• YOUR GOAL
Copy exactly the lines of the records below, and only those lines, beginning with the line that contains "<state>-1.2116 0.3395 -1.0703" and ending with the line that contains "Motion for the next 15".

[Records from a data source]
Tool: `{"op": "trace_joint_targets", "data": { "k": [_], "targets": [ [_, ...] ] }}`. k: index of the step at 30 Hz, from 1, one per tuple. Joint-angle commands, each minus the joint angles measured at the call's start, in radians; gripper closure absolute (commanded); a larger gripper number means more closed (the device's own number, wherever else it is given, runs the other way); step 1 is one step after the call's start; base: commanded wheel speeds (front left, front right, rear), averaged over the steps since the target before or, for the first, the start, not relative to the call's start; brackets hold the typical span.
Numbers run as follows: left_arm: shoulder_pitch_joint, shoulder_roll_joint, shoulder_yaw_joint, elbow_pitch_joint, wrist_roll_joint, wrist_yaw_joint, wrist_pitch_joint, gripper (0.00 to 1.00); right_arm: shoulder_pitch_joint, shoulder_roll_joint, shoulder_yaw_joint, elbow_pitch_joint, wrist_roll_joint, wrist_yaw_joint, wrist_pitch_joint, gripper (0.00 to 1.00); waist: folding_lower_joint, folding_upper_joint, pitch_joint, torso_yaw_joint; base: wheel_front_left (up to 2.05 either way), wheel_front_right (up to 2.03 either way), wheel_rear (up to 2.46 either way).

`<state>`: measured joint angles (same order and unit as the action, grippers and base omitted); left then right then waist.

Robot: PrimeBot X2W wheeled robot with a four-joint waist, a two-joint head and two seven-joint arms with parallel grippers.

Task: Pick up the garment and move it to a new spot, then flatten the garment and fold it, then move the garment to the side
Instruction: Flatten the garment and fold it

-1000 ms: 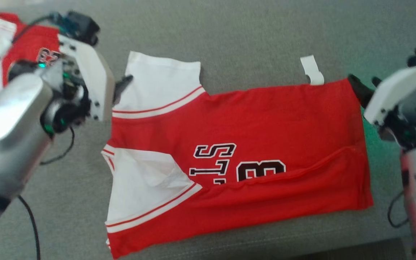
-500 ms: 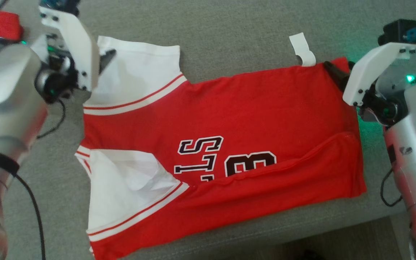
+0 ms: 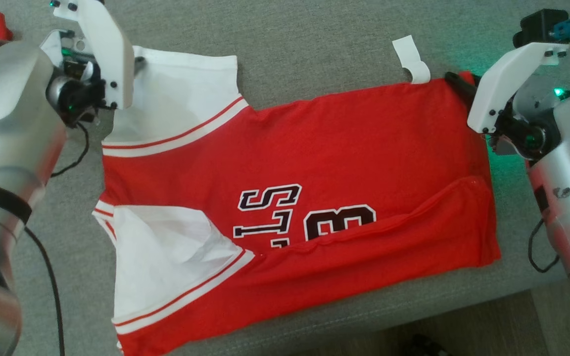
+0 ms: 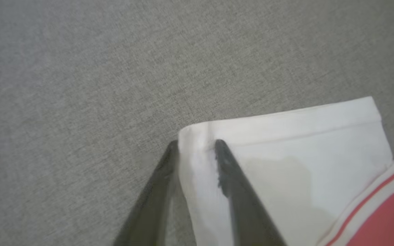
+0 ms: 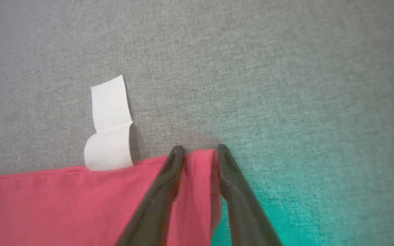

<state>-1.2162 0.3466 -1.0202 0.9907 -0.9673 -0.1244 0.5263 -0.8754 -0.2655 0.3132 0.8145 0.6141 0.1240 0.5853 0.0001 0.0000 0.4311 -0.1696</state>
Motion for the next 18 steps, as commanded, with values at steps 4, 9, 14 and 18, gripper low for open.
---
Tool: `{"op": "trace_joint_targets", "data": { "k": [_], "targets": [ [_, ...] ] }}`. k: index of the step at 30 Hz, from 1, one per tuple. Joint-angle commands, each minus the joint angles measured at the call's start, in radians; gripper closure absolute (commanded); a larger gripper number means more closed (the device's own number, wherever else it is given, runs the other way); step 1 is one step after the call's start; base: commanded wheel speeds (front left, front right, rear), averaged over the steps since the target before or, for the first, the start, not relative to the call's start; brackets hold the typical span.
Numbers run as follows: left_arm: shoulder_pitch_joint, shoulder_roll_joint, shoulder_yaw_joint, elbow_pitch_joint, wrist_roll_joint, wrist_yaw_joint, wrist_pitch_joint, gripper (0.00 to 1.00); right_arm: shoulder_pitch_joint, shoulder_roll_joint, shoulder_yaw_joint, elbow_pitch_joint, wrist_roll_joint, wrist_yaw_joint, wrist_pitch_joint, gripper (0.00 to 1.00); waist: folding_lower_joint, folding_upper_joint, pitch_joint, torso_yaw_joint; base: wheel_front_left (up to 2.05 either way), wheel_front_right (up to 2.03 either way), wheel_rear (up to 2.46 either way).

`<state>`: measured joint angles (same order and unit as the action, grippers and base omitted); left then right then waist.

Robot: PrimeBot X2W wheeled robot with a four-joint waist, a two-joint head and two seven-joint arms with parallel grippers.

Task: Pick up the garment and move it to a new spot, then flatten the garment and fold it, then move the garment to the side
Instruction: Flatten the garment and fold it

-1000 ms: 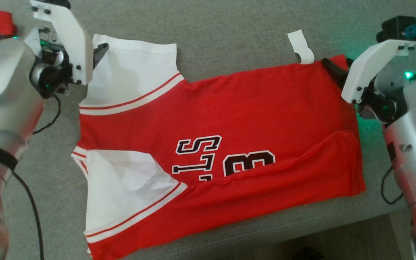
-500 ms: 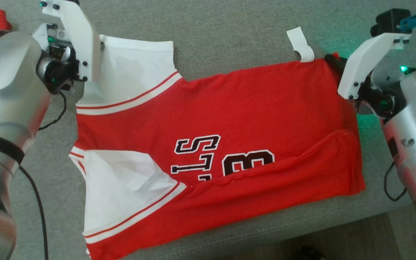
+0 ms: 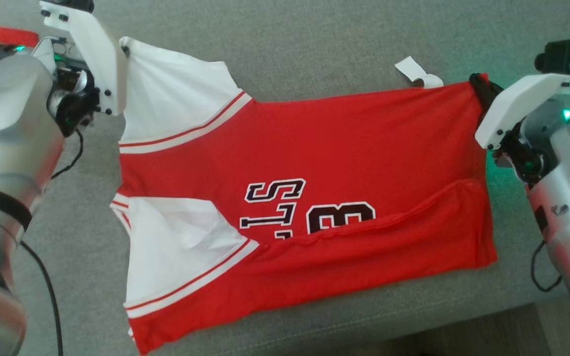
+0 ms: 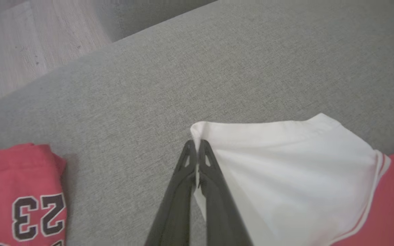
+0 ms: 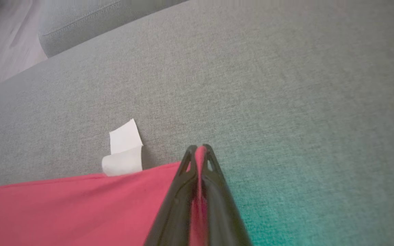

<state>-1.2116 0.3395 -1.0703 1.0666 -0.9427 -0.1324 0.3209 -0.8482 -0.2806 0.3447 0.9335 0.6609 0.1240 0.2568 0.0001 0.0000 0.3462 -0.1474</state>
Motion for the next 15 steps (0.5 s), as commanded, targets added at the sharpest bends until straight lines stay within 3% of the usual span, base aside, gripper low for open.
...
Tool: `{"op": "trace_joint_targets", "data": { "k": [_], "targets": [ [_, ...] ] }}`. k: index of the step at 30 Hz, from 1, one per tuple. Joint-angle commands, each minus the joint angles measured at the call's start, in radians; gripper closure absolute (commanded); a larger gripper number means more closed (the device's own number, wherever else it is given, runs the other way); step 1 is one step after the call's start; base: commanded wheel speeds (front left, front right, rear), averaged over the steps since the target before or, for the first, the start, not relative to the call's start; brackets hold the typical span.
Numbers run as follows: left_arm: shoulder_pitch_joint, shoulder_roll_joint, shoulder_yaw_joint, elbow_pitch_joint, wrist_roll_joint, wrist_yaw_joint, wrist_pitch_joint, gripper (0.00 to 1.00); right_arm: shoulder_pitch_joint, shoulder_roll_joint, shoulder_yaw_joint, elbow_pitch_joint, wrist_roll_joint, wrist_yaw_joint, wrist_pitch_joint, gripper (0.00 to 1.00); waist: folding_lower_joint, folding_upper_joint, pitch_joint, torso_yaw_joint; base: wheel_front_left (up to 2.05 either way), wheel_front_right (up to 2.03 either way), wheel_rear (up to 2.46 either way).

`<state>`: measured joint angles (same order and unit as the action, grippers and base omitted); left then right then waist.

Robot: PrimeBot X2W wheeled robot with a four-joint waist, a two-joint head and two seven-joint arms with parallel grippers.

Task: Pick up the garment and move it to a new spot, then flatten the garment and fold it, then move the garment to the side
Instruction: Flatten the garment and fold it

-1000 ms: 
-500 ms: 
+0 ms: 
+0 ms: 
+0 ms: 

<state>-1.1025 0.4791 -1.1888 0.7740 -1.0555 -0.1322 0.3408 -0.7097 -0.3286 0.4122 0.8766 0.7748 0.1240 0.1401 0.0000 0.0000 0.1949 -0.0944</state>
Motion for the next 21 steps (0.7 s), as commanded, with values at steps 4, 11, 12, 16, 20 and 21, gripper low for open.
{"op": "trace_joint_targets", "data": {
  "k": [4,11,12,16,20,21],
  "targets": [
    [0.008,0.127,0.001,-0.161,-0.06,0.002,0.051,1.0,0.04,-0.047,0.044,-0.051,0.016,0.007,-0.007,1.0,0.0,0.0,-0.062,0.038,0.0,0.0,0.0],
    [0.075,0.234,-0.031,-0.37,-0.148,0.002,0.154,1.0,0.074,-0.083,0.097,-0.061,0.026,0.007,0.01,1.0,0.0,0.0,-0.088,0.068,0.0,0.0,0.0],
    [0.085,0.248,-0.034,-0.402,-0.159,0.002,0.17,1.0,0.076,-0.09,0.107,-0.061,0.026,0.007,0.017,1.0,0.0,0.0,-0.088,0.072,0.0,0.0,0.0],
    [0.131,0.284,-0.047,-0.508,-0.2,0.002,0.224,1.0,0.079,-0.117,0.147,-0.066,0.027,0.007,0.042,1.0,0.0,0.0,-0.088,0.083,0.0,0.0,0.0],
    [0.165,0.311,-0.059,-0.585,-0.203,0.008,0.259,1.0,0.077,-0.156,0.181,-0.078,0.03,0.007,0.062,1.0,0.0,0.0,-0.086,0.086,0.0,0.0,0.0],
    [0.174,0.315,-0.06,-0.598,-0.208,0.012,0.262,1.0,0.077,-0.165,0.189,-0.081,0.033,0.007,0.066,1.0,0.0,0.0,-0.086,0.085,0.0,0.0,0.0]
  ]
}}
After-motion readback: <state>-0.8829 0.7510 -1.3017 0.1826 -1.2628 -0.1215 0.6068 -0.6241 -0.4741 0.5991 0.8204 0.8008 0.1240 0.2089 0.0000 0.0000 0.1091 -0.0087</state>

• EXPECTED ANSWER
<state>-1.2116 0.3395 -1.0703 1.0666 -0.9427 -0.1324 0.3209 -0.8482 -0.2806 0.3447 0.9335 0.6609 0.1240 0.2568 0.0001 0.0000 0.3462 -0.1474</state>
Motion for the next 15 steps (0.5 s), as commanded, targets added at the sharpest bends until straight lines stay within 3% of the usual span, base aside, gripper low for open.

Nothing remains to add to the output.